Parameter Sweeps for Growth Model Tuning

Most growth and affiliate teams working on credit card products have a Python model somewhere that scores offer configurations. It takes APR, credit limit, rewards rate, risk threshold. It returns projected LTV or approval rate or both. Someone built it, it lives in a repo, and the people who run it mostly run it against two or three configurations at a time because that's what's tractable locally.

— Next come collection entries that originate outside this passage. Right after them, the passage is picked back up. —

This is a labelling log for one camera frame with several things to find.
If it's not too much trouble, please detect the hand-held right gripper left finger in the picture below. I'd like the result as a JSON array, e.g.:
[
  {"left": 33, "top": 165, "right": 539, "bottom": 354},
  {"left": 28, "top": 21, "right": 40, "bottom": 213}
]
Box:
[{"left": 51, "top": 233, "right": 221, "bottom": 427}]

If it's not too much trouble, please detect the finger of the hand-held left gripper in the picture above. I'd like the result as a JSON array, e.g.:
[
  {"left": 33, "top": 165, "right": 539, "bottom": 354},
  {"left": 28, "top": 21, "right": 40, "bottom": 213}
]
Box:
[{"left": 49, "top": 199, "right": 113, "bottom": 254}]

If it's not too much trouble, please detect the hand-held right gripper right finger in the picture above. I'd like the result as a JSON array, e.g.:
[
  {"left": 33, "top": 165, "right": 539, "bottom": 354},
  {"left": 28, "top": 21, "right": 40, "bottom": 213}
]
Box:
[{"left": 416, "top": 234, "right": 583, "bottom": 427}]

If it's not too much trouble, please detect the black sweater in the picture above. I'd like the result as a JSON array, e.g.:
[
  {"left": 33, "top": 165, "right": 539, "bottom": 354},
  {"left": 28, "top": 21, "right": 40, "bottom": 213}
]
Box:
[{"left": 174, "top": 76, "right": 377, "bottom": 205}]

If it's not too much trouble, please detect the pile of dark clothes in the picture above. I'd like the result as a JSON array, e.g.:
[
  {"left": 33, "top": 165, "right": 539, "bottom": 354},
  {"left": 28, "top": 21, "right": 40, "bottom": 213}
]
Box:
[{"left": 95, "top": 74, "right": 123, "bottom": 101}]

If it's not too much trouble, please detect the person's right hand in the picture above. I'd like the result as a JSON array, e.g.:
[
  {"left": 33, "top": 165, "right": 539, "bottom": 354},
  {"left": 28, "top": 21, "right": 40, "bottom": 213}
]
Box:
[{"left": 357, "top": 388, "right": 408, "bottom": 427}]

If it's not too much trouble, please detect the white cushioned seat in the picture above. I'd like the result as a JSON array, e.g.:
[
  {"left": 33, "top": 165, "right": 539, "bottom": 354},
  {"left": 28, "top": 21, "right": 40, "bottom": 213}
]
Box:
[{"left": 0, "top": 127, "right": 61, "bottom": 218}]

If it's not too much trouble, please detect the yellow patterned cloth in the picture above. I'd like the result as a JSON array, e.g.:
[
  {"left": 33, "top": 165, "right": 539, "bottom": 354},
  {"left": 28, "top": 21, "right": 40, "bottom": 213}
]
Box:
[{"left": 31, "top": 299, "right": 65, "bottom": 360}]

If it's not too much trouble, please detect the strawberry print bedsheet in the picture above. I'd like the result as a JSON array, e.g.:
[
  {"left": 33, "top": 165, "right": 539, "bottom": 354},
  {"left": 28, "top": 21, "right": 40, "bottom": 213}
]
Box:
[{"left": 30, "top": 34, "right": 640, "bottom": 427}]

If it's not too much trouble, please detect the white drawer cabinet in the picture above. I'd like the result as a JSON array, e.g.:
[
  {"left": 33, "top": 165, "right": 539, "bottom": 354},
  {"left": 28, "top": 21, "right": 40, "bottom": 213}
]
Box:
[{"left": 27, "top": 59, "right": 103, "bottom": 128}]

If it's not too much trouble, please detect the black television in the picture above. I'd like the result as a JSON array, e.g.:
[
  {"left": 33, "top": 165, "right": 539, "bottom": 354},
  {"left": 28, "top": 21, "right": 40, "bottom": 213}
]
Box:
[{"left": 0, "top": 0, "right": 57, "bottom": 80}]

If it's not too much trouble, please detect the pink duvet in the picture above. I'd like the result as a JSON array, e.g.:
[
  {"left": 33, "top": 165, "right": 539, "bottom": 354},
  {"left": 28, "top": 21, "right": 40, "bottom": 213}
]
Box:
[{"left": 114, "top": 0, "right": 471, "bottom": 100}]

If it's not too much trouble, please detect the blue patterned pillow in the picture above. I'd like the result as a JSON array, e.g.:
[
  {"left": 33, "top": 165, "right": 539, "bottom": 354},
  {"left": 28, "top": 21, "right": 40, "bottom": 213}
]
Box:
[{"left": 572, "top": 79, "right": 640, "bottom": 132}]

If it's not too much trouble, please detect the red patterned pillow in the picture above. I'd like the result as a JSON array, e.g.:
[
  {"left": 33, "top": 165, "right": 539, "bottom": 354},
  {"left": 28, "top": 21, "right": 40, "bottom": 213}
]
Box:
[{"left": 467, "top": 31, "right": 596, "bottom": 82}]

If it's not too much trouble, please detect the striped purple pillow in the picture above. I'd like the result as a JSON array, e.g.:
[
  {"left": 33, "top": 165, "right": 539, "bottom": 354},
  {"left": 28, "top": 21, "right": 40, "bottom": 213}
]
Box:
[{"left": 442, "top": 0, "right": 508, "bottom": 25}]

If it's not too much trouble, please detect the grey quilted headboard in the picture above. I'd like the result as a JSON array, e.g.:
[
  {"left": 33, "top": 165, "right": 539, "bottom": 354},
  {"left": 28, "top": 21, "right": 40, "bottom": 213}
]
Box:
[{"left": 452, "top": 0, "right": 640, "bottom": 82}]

The data side is usually in decent shape — Meta, Google, TikTok APIs into a warehouse, reasonable tooling for trend analysis. The bottleneck is rarely the data. It's that the model itself only gets interrogated at a handful of operating points, because running 500 combinations in a notebook means either waiting or writing job orchestration that nobody wants to write.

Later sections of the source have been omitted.